The task: Please make an exact copy of the lines from the one holding "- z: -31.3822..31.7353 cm" through the end of the data, both ends included, with no pictures.

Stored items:
+ + + +

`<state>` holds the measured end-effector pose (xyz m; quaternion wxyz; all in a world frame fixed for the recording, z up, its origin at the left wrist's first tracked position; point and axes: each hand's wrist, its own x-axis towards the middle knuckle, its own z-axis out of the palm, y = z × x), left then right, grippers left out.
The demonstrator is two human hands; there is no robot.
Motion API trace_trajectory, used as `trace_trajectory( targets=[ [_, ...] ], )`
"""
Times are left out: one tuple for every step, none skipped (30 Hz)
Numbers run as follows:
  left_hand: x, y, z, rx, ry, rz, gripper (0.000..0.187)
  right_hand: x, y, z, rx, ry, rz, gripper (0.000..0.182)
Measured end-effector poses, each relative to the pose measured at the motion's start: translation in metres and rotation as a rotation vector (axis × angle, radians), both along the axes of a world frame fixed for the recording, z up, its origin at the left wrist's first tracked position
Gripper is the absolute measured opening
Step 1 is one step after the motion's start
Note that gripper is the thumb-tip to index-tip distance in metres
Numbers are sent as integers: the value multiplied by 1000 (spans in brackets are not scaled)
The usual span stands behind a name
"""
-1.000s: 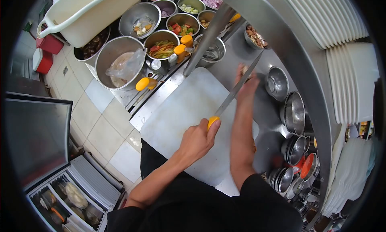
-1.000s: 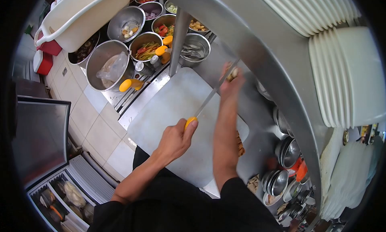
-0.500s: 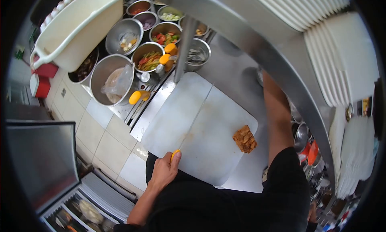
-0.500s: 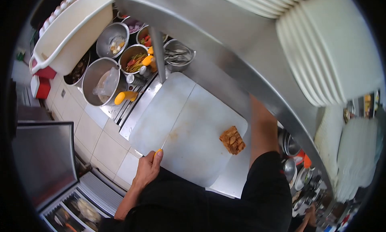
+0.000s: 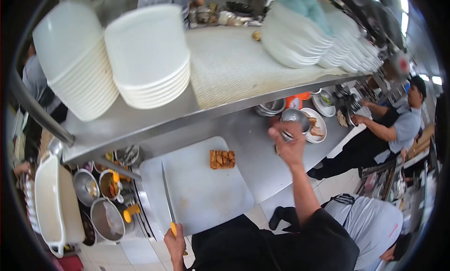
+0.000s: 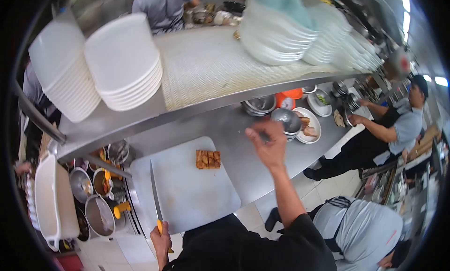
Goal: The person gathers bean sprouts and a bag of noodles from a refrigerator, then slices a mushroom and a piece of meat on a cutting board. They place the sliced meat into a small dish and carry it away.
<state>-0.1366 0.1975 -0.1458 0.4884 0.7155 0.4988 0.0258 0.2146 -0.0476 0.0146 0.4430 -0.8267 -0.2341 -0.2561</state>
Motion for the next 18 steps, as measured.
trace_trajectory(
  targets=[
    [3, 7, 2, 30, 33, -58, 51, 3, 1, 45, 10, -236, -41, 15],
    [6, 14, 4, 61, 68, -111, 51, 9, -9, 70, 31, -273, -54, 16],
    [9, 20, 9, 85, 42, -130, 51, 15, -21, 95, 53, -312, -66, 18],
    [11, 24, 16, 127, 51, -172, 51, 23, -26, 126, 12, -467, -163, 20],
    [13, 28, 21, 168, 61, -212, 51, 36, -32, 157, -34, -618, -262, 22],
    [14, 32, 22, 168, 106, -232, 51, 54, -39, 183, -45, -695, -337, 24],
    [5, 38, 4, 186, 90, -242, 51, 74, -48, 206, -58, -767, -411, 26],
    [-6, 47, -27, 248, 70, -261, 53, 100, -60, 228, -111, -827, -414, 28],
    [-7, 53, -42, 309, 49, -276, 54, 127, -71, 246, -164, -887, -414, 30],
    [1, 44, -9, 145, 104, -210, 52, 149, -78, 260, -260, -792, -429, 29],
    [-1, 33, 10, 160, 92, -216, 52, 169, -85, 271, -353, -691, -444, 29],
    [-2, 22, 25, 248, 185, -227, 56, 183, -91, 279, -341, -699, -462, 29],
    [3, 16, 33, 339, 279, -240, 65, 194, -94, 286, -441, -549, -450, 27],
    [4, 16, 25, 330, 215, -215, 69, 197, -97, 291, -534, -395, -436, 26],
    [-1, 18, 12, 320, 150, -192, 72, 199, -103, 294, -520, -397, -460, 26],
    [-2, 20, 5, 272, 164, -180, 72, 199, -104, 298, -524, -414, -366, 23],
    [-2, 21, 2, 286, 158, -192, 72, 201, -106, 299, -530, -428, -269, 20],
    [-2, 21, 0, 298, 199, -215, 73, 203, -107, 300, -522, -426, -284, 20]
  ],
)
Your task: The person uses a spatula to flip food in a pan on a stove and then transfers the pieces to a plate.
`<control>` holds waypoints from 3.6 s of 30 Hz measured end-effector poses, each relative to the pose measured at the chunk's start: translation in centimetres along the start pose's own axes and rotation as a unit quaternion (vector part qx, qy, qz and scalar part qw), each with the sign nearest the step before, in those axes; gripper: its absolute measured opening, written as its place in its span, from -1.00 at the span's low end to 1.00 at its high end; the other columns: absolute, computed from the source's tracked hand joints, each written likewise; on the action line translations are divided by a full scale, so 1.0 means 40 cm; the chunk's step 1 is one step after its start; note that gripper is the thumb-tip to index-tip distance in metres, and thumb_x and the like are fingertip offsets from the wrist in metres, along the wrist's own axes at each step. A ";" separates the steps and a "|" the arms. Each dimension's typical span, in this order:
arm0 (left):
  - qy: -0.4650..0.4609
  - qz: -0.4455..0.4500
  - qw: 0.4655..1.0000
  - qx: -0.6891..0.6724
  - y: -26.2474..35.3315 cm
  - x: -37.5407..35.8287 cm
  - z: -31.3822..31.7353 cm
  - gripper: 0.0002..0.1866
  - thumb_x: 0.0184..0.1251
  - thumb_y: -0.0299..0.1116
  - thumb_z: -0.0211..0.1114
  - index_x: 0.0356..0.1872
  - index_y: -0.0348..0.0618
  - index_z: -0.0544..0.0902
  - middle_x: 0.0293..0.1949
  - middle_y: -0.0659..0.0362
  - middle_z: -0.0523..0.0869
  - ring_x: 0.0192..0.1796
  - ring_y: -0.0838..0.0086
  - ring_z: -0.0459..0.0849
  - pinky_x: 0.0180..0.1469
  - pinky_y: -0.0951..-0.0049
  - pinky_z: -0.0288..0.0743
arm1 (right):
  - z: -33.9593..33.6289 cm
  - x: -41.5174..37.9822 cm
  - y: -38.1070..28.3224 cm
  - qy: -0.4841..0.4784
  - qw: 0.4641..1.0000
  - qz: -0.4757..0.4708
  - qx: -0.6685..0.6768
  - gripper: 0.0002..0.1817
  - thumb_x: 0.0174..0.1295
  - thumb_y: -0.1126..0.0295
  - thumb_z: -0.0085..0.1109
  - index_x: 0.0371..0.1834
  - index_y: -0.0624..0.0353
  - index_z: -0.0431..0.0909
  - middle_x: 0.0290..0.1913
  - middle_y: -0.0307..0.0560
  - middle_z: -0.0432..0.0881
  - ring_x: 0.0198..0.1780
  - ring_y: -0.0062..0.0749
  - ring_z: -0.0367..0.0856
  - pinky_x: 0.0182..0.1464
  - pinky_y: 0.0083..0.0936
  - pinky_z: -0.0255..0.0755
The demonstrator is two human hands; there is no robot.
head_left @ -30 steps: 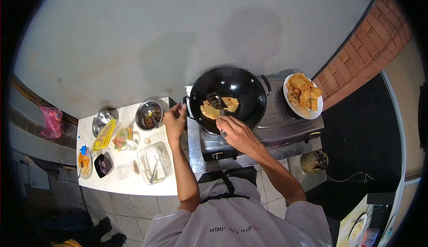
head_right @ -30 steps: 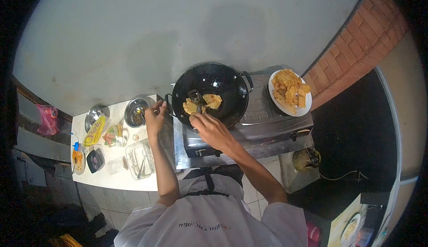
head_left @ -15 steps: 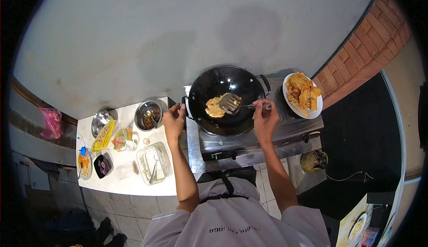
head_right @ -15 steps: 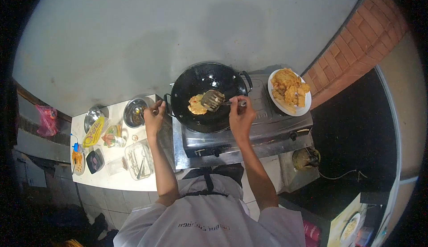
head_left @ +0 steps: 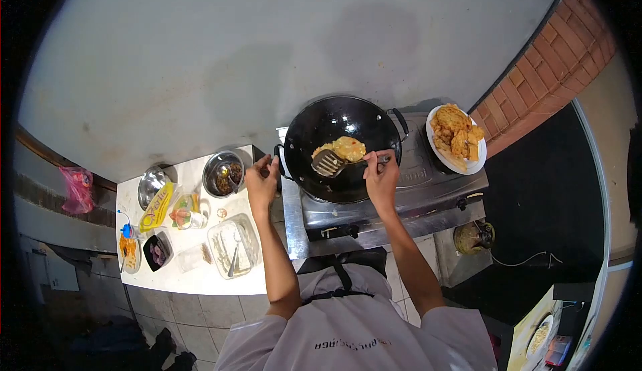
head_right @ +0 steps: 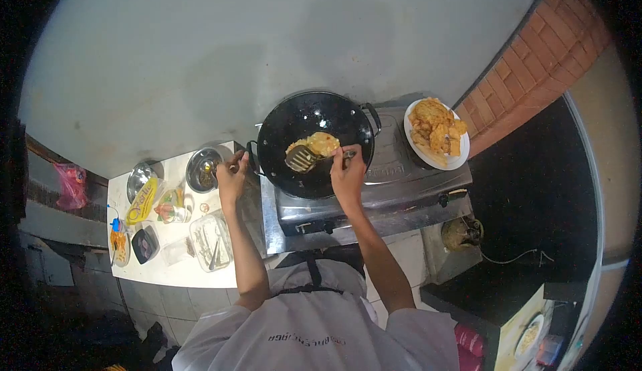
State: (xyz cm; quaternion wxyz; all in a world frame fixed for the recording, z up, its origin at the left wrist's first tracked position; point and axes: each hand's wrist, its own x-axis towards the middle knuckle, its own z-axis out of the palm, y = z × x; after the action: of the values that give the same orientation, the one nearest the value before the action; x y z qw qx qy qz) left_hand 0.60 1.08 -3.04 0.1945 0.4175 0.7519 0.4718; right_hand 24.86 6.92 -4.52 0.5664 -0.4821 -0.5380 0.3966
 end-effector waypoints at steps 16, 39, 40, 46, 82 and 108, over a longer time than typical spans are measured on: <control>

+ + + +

Response area:
  - z: -31.3822..31.7353 cm
  - gripper: 0.0002..0.1866
  - thumb_x: 0.0184..0.1251
  - thumb_y: -0.0299..0.1116
  - thumb_z: -0.0211..0.1114
  - index_x: 0.0356..0.1872
  - index_y: -0.0348..0.0618
  - index_z: -0.0544..0.0902
  - middle_x: 0.0293..0.1949
  - middle_y: -0.0659..0.0362
  - middle_z: -0.0523..0.0869
  - ring_x: 0.0192..0.1796
  - ring_y: -0.0838..0.0086
  - ring_z: -0.0459..0.0849
  - pinky_x: 0.0180..0.1469
  - pinky_y: -0.0951..-0.0049
  - pinky_z: -0.0288..0.0743
arm1 (right):
  - z: -33.9593..33.6289 cm
  - x: -41.5174..37.9822 cm
  - y: -38.1070..28.3224 cm
  - qy: -0.4841..0.4784
  - qw: 0.4641..1.0000
  - qz: -0.4757..0.4708
  - qx: -0.6685..0.6768
  - gripper: 0.0002..0.1817
  - thumb_x: 0.0174..0.1295
  - thumb_y: -0.1126..0.0295
  - thumb_z: -0.0085..0.1109
  - index_x: 0.0371..0.1834
  - index_y: -0.0624..0.0353
  - index_z: -0.0431..0.0909
  - middle_x: 0.0290..0.1913
  - middle_y: -0.0307..0.0560
  - middle_z: -0.0432..0.0881
  - ring_x: 0.0198..0.1780
  - ring_y: -0.0062..0.0749
  - ring_z: -0.0367..0.0856
  - pinky_x: 0.0182..0.1464
  - pinky_y: 0.0083..0.0936
  - pinky_z: -0.0255..0.0755
The demonstrator is two human hands; there is no robot.
head_left @ -30 steps: 
head_right @ -30 steps: 
head_left @ -15 steps: 
head_right @ -15 steps: 
head_left @ +0 steps: 
head_right @ +0 steps: 
State: (xyz cm; quaternion wxyz; all in a world frame fixed for the recording, z up, its origin at the left wrist's first tracked position; point and axes: each hand's wrist, its own x-axis towards the middle knuckle, its own z-axis out of the palm, y = z × x; after the action: of the values that give the same orientation, the one nearest the value before the action; x y z qw qx qy qz) left_hand 0.60 1.08 -3.04 0.1945 0.4175 0.7519 0.4718; right_hand 24.86 6.92 -4.52 0.5664 -0.4821 -0.5380 0.3966
 end-effector waypoints at steps 16, 39, 40, 46, 82 and 108, over a longer time than typical spans are measured on: <control>

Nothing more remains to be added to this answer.